Genre: Drama

‘Morning love.’

Len greeted his wife Nan, gone for 2 years but not forgotten. He greeted her every morning, chatted to her at every meal and said goodnight. Len was lonely. His daughter often popped in but his days were long and the nights were quiet.

A retired dock worker, Len’s funds were limited and he wouldn’t search for excitement anyway, he missed his wife and didn’t like to do things alone. The shape of his butt on the worn couch was testament to what he did most days. He would die sad and quietly.

Every few days he would wander down to the local market, spending time going through fake antiques that he would never buy. Sniffing unusual vegetables he would never try. He was a man of routine. With his eczema he didn’t try anything new in case it flared up.

Len took longer than usual he had forgotten his glasses at home and had to lift everything close to see what it was. He kept waiting until no-one was looking. Ground beef for hamburgers, fresh rolls, tomatoes and a luxurious stick of butter filled his basket. Bottled gherkins and sauces at home would finish the feast and he was looking forward to supper. Len’s burgers were legendary, in his own mind anyway. Bekka came through most Wednesday’s and he loved to cook for her.
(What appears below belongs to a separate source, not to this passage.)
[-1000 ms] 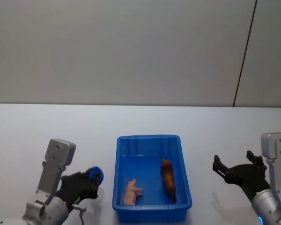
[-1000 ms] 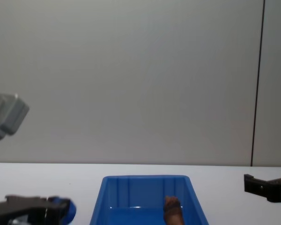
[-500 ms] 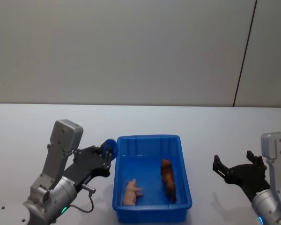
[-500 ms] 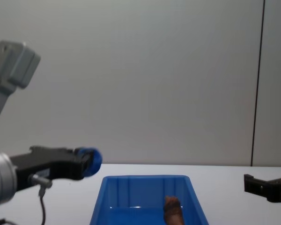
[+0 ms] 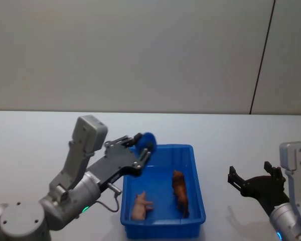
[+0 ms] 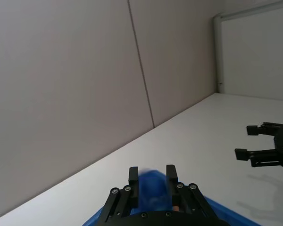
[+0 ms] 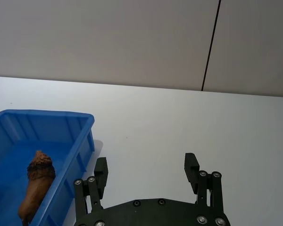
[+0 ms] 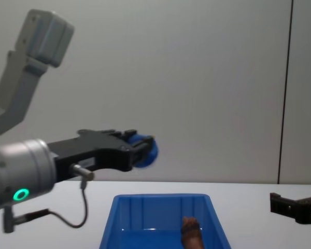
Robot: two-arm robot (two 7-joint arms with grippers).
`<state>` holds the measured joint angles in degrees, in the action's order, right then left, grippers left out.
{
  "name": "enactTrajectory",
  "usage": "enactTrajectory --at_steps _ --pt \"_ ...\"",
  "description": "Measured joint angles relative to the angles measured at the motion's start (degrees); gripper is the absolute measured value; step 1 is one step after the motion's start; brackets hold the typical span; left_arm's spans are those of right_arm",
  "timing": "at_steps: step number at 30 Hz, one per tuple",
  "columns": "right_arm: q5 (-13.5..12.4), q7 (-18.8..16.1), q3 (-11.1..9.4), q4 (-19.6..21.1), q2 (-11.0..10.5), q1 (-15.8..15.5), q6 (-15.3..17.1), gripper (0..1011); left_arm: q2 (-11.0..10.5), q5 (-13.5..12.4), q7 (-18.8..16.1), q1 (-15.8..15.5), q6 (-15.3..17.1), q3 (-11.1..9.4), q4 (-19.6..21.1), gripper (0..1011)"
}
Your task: Pick up the two dolls from the table and place them into the box.
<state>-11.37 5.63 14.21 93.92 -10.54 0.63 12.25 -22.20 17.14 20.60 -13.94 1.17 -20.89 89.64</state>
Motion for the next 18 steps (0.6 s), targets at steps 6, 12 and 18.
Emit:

Halfway home he realized he didn’t get onions. Sighing in frustration he knew he would have to go back. Caramelized onions were part of the experience and Bekka’s favorite. A ways down the road he noticed another greengrocer who also had potted plants available. Chrysanthemums, herbs, tulips and hyacinth’s abounded and brightened his day. He wished he had money for one for Bekka but it was onions or a plant. He bought them and went on his way.

Back home the smell of onions, garlic and burgers made his stomach growl but he waited for his daughter. Ping.
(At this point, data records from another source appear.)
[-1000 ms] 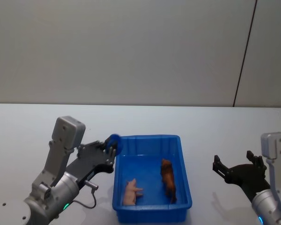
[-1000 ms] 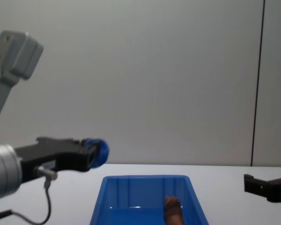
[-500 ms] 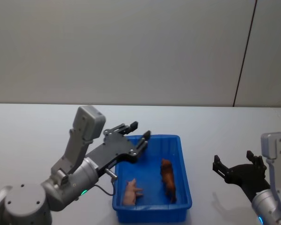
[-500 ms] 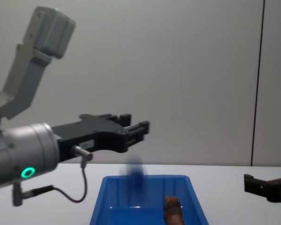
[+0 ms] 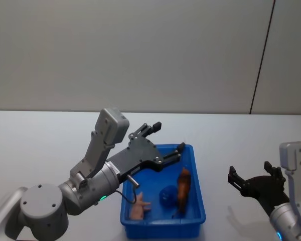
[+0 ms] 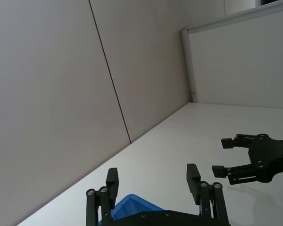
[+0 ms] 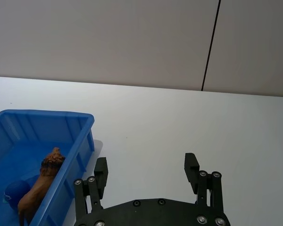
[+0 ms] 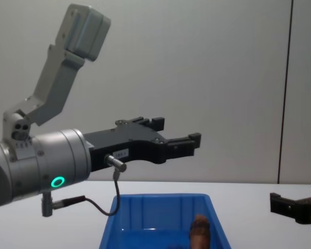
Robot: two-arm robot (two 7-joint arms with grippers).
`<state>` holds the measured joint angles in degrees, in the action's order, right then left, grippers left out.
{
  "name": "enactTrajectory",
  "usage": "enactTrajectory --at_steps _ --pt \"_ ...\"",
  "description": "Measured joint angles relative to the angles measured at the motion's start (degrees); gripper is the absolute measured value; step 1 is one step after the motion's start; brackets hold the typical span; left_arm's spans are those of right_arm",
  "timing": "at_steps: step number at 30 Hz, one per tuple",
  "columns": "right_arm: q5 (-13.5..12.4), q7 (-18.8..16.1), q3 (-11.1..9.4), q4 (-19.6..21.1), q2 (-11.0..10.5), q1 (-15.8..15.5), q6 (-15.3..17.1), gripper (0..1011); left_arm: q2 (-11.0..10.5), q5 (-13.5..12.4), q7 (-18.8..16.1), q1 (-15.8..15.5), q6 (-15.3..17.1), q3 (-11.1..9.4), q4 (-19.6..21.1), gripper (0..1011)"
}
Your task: Pick up the two dolls from the table and place them into the box.
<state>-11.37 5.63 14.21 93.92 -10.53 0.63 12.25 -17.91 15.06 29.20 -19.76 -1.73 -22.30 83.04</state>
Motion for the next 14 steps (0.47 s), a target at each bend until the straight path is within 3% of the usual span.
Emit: enactTrajectory --at_steps 5,14 --pt "0.0 0.0 0.0 0.0 0.0 0.0 0.0 1001 0.5 -0.2 1.0 -0.7 -0.3 -0.1 -0.7 1000" --pt "0.0 0.0 0.0 0.0 0.0 0.0 0.0 1001 0.9 -0.4 1.8 -1.3 -0.6 -0.3 -1.4 1001"
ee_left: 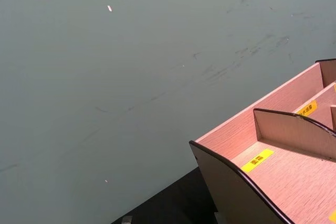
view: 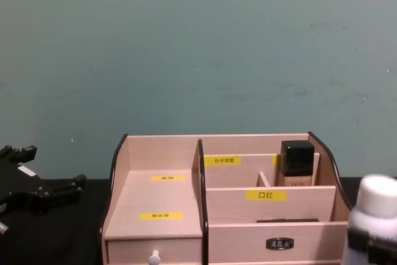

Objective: Pick up the facial cleanser and watermelon frost from the table and place them into the tiered storage box.

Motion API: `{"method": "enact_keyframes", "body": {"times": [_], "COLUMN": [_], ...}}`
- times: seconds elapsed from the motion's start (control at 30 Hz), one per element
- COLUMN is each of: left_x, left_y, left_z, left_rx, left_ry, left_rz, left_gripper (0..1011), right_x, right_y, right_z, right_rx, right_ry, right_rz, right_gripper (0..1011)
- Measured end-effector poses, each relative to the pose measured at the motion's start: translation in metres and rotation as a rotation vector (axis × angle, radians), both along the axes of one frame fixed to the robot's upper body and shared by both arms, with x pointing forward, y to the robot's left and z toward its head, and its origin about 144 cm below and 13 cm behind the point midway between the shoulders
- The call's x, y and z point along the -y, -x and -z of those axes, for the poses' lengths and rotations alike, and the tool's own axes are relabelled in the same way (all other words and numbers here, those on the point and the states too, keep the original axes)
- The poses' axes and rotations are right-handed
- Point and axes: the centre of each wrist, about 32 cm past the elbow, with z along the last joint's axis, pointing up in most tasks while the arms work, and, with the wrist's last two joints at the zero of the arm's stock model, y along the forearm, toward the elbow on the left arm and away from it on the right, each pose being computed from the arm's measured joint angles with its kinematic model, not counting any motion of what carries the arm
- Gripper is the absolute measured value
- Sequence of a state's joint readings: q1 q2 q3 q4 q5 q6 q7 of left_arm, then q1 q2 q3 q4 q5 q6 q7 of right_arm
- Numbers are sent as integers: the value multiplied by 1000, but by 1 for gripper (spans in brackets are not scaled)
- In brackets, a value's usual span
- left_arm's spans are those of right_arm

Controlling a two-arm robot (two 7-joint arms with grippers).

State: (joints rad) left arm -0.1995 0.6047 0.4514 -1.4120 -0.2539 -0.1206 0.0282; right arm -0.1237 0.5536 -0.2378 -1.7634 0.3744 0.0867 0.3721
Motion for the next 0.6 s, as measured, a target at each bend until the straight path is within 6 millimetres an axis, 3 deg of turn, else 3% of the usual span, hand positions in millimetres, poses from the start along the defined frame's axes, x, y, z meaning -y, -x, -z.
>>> {"method": "enact_keyframes", "body": {"times": [0.33, 0.6], "left_x": [0, 0], "left_y": [0, 0], "left_z": [0, 0], "left_rx": [0, 0], "left_ry": [0, 0], "left_rz": [0, 0], "left_gripper": [1010, 1010], "right_x": [-8, -28], "right_y": [-1, -19], "right_z": [-39, -66], "right_rx": [84, 152], "right_ry": [-36, -50], "right_rz": [-69, -140], "right_gripper": [594, 594]}}
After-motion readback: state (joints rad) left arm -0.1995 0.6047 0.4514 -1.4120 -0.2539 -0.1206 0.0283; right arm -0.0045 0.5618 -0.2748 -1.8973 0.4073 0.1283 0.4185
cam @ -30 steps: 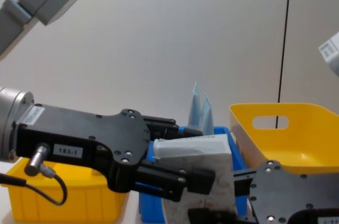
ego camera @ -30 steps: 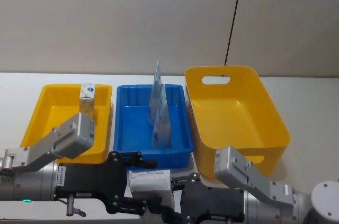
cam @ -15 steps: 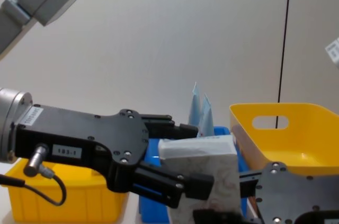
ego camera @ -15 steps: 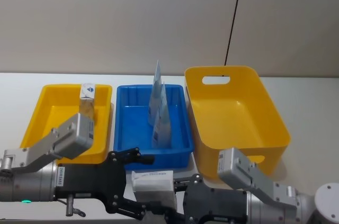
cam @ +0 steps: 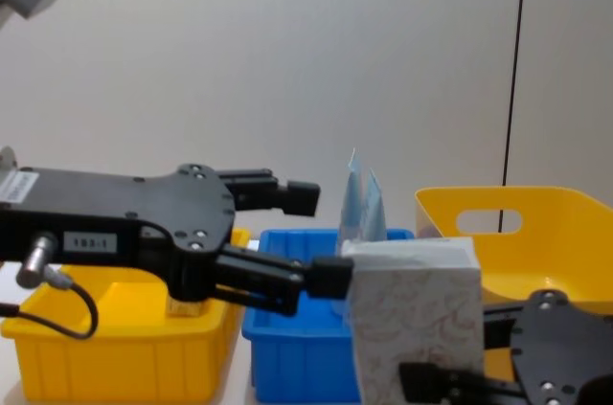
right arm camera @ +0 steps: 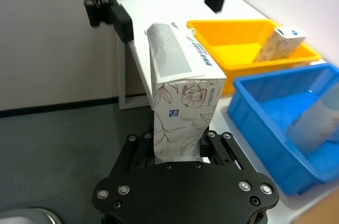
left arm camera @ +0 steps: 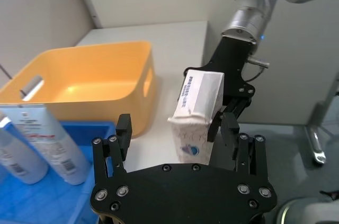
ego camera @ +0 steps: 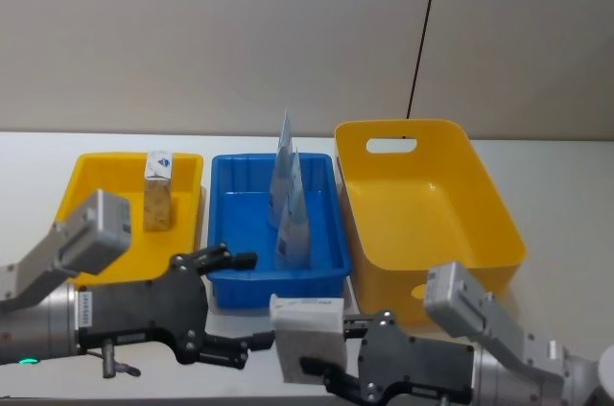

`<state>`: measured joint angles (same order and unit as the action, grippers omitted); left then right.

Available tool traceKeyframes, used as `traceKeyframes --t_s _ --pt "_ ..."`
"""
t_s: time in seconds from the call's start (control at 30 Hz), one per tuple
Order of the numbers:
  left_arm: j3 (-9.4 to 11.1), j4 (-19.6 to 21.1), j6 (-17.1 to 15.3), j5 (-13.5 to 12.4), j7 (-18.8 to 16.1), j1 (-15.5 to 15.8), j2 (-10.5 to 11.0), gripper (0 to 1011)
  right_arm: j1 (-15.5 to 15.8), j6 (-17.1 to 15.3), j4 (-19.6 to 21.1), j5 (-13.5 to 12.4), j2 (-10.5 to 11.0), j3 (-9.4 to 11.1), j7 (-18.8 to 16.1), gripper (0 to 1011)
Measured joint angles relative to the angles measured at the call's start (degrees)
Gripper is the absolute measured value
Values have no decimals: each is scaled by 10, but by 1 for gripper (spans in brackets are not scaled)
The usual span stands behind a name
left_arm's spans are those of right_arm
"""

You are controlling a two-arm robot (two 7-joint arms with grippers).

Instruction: Bimanual collaborative sorting of washing and personal care products

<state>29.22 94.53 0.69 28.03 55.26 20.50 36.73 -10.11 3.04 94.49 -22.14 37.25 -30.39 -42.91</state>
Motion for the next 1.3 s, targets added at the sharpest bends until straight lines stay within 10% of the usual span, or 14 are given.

Pushing his glasses up his nose he read the text from her.

‘Dad, I’m so sorry’ her text said. She was stuck at work. That decision saved her life and cost him his. Disappointment showed on his face but not his message back.

‘More for me’ he said with a smiley face that took him forever to find. Often he sent the wrong one prompting a call from her asking why he sent a crying face!

Len enjoyed his burgers smothered with a huge pile of onions and sauce in front of the TV. Fisting himself in the chest he gave a satisfied belch and finished his nightly beer. He was relaxed and quiet when the cramps started. Damm! He thought.

‘Nan, Bicarb?’ he asked. Strange cause the burgers were fresh and the meat a healthy pink. He burped again feeling sick and decided to call it a night. Pity Len didn’t know what was happening it would cost him his life.

Len woke up feeling shocking. His heart was pounding, his mouth full of spittle and his bed was sweated wet. He tried to stand and a wave of nausea caught him, he ran to the toilet. The burgers and everything else exited at a speed. He felt weak and put his hot forehead on the bath to cool.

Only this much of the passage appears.